Après un changement de décor solitaire de Victoriaville à Chicoutimi en novembre 2014, Yanick Jean a été rejoint par sa conjointe Annabelle Guay et les deux enfants du couple âgés de 13 et 9 ans avant le début de la dernière saison.

«Je suis bien entouré. Ma famille fait en sorte que je suis capable de décrocher», pointe l'entraîneur-chef des Sags, soulignant la compréhension de sa compagne et de ses enfants dans tout ce processus et les sacrifices avec, notamment, de nombreux voyages.

«Avoir des enfants, ça t'aide également à comprendre des choses versus les joueurs», indique-t-il.

S'il est très intense pendant un match, quand les deux équipes ont regagné le vestiaire, Yanick Jean redevient rapidement très calme. Avec l'expérience et le bagage acquis lors des dernières années, il connaît l'importance de rapidement tourner la page. «Quand c'est fini, c'est fini. On ne peut rien changer, mais on peut regarder le futur. Les émotions, après, ça va juste à la poubelle», de convenir Yanick Jean, estimant que cette façon de faire se reflète également sur ses troupiers.
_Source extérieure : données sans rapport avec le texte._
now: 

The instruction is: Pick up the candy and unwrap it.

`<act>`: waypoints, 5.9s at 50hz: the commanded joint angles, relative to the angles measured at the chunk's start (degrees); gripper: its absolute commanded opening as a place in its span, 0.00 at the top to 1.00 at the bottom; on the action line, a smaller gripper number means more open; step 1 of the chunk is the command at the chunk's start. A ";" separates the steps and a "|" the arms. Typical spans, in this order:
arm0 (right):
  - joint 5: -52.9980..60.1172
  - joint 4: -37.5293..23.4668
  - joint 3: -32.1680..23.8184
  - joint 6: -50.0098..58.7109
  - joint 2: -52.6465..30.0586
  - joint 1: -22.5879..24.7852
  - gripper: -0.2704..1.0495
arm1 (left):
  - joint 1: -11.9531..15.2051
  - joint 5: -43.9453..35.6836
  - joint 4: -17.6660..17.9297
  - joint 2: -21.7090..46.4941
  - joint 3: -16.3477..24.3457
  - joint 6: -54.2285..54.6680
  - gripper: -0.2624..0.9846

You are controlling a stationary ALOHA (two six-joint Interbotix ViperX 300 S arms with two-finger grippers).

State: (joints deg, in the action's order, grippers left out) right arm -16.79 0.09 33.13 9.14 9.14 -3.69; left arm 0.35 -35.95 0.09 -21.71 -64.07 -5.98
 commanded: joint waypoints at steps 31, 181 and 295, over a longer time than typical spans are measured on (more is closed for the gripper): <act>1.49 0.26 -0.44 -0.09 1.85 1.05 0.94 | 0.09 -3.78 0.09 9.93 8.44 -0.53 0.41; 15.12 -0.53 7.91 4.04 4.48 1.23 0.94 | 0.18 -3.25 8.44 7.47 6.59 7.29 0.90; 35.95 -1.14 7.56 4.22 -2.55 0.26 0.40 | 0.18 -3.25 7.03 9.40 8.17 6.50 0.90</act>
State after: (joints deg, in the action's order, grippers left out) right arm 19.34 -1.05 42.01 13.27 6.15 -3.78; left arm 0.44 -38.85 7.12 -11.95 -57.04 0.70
Depuis son embauche par les Saguenéens, le Chicoutimien cumule les deux fonctions d'entraîneur et directeur général pour la première fois de sa carrière et il ne va surtout pas s'en plaindre. «Ça me passionne aussi le mouvement de personnel, repêcher un joueur, le développer, l'amener à maturité. On peut choisir les joueurs avec lesquels on veut travailler», tranche-t-il.